ABOUT THIS TASK - Retype all data exactly as given. Pictures should not be retyped.

EXERCISE DATA -
-*-
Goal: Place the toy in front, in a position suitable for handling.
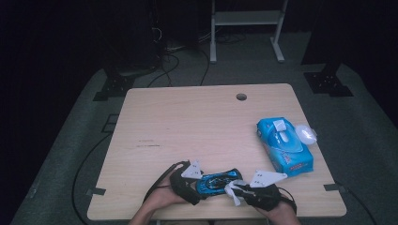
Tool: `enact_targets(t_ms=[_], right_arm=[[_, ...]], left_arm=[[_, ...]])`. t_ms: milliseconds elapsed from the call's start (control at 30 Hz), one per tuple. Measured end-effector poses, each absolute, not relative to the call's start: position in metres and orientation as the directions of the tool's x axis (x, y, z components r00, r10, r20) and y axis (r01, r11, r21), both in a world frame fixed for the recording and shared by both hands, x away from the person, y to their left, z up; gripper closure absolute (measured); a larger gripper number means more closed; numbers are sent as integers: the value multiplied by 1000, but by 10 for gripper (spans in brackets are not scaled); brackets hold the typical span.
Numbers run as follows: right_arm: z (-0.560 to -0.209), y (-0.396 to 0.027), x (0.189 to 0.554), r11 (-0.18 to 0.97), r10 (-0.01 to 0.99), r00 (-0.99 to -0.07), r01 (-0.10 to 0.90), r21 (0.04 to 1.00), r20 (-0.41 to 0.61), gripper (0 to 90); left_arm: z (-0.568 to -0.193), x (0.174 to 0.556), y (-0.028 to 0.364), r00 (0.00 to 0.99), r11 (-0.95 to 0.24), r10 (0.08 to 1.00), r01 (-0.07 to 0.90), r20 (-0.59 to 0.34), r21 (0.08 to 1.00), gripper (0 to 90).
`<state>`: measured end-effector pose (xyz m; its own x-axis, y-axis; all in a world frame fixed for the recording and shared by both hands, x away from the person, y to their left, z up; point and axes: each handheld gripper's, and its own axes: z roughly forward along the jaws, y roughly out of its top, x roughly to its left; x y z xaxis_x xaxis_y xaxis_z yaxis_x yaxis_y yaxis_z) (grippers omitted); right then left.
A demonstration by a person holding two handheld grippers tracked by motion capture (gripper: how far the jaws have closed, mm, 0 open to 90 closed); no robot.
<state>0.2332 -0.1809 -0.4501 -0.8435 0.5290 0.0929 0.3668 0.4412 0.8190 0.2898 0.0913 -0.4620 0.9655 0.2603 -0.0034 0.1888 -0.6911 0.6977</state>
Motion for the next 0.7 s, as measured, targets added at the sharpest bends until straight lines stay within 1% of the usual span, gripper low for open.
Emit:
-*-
REPLY TO THE EXERCISE -
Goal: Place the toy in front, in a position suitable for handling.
Tool: `enact_targets(t_ms=[_], right_arm=[[_, ...]], left_arm=[[_, ...]])`. t_ms: milliseconds elapsed from the call's start (control at 30 Hz), one per tuple. Measured end-effector poses, each absolute, not relative to the call's start: position in metres and orientation as the directions of the tool's x axis (x, y, z components r00, r10, r20) and y axis (r01, r11, r21), both in a world frame fixed for the recording and shared by both hands, x away from the person, y to their left, z up; gripper closure absolute (measured); a larger gripper number means more closed; numbers are sent as integers: the value multiplied by 1000, but by 10 for gripper (spans in brackets are not scaled); brackets hold the typical span.
Numbers run as follows: right_arm: z (-0.560 to -0.209), y (-0.396 to 0.027), x (0.189 to 0.554), r11 (-0.18 to 0.97), r10 (-0.01 to 0.99), r00 (-0.99 to -0.07), r01 (-0.10 to 0.90), r21 (0.04 to 1.00), r20 (-0.41 to 0.61), gripper (0 to 90); left_arm: z (-0.568 to -0.193), x (0.174 to 0.556), y (-0.028 to 0.364), r00 (0.00 to 0.99), r11 (-0.95 to 0.24), r10 (0.08 to 1.00), r01 (-0.07 to 0.90), r20 (-0.59 to 0.34), r21 (0.08 to 1.00), gripper (0 to 90).
`<state>`: measured end-effector pose (xyz m; its own x-axis, y-axis; all in a world frame fixed for the recording and shared by both hands, x away from the person, y to their left, z up; point and axes: each handheld gripper's, and its own axes: z roughly forward along the jaws, y roughly out of its top, x roughly to its left; x y z xaxis_x xaxis_y xaxis_z yaxis_x yaxis_y yaxis_z) (grippers omitted); right then left.
A demonstration by a person holding two handheld grippers tracked by motion capture (gripper: how far the jaws have closed, mm, 0 open to 90 closed); no robot.
<state>0.2332 -0.1809 -0.4501 -0.8435 0.5290 0.0929 0.3668 0.4412 0.8190 0.2898 0.0913 -0.4620 0.9655 0.2603 -0.0034 0.1888 -0.6911 0.6977</state>
Motion for the next 0.7 s, as measured, targets added at the sharpest bends until straight lines stay within 1% of the usual span, gripper low for open.
Emit:

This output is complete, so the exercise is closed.